■ Problem requirements:
State how many lines below hold the word "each". Give that number and no other text.
[Start of Attachment]
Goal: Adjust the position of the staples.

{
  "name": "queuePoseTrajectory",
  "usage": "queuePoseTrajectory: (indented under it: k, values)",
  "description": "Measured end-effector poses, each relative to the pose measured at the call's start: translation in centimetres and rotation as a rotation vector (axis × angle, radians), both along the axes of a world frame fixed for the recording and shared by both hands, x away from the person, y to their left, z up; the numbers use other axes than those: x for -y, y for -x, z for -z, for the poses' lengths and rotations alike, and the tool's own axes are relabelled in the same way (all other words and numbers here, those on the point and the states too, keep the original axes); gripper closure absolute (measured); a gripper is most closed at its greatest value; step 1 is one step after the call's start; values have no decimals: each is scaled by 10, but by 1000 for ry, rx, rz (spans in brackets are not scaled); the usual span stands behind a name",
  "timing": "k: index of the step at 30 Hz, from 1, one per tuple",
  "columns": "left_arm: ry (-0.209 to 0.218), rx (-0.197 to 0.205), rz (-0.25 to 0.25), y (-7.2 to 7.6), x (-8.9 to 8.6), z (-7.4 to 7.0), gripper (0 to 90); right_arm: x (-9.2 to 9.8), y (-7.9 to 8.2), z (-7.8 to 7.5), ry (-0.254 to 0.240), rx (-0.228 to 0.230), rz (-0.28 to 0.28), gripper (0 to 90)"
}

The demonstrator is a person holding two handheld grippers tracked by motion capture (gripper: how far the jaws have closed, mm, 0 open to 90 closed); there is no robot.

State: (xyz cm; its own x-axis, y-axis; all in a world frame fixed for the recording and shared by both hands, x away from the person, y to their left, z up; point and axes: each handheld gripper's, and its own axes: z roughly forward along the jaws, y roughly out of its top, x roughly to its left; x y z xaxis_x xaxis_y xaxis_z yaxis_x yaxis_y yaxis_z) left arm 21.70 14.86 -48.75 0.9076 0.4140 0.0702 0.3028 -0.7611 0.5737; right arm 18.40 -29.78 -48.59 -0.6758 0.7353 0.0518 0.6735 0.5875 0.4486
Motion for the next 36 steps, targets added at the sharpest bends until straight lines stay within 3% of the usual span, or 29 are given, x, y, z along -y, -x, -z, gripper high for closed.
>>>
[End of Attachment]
■ Result of the task:
2